Ora, num regime não-democrático com liberdades civis, tanto o medo ou a deferência não funcionam: num regime com liberdade de imprensa, debate político, oposição institucionalizada, alternância no poder entre facções rivais, etc. dificilmente "o povo" sentirá medo dos governantes; e também dificilmente os achará "seres superiores e/ou ungidos por Deus"; assim, dificilmente a maioria aceitará ser dirigida por uma minoria.
Desta forma, um regime não-democrático que mantenha as liberdades civis estará sujeito a uma pressão constante para alargar o poder até chegar à democracia - olhe-se para a Europa da século XIX, para Atenas ou para Roma antiga: a partir do momento em que a monarquia autoritária foi derrubada (para ser substituida pela monarquia constitucional ou pela republica oligárquica), a história dessas sociedades foi a da luta constante da "plebe" para a maior participação no governo.
Ou seja, se um Estado não quiser ser uma democracia, só tem duas alternativas - ou uma ditadura brutal, que impõe o seu poder pelo terror e pelo medo; ou um regime autoritário tradicional (como as monarquias pré-modernas), que se impõe pelo simples hábito da obediência aos superiores.
Sim, a "epistocracia" não será fácil de implantar, é uma espécie de desejo que vem desde Platão, em que os réis eram filósofos e os filósofos réis. Brennan sugere vários modelos possíveis: (1) sufrágio restrito - só podem votar e candidatar-se a cargos de poder pessoas consideradas competentes e/ou suficientemente informadas; (2) voto plural – os mais incompetentes e informados (através de um processo legal) teriam direito a mais do que um voto; (3) lotaria; (4) veto epistocrático - todas as leis passariam pelos mecanismos democráticos, mas seria deixado a um corpo epistocrático o direito de veto. Brennan prefere o último modelo. Esse "corpo epistocrático", que Brennan equipara a um Supremo Tribunal, teria, todavia, de ser eleito por muitos milhares de pessoas - é a única forma de as pessoas não votarem de forma egoísta, a pensar nos seus interesses pessoais, uma vez que cada voto individual não faria diferença no resultado final, o que evitaria a negociação de cada voto a troco de favores ou vantagens individuais.Isto também me parece utópico. Mas não deixa de ser significativo que estas propostas andem por aí.
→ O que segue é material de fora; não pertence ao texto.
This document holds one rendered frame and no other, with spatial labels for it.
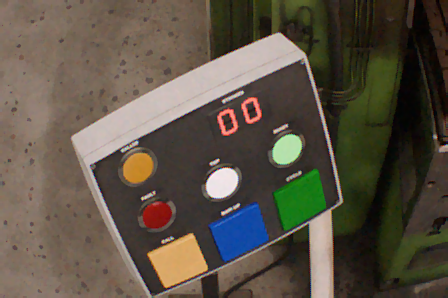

EliminarHá uns tempos, li qualquer coisa (em que se falava do Brennan) em que se dizia que o Brexit e a eleição de Trump fizerem que entre os "liberais" começaram a tornar-se populares ideias parecidas com as de Hans-Hermann Hoppe e Mencius Moldbug (para quem não sabe, "Mencius Moldbug" é o programador e blogger Curtis Yarvin, defensor da monarquia absoluta e/ou de um estado-empresa governo pelos acionistas e de algo parecido com a escravatura)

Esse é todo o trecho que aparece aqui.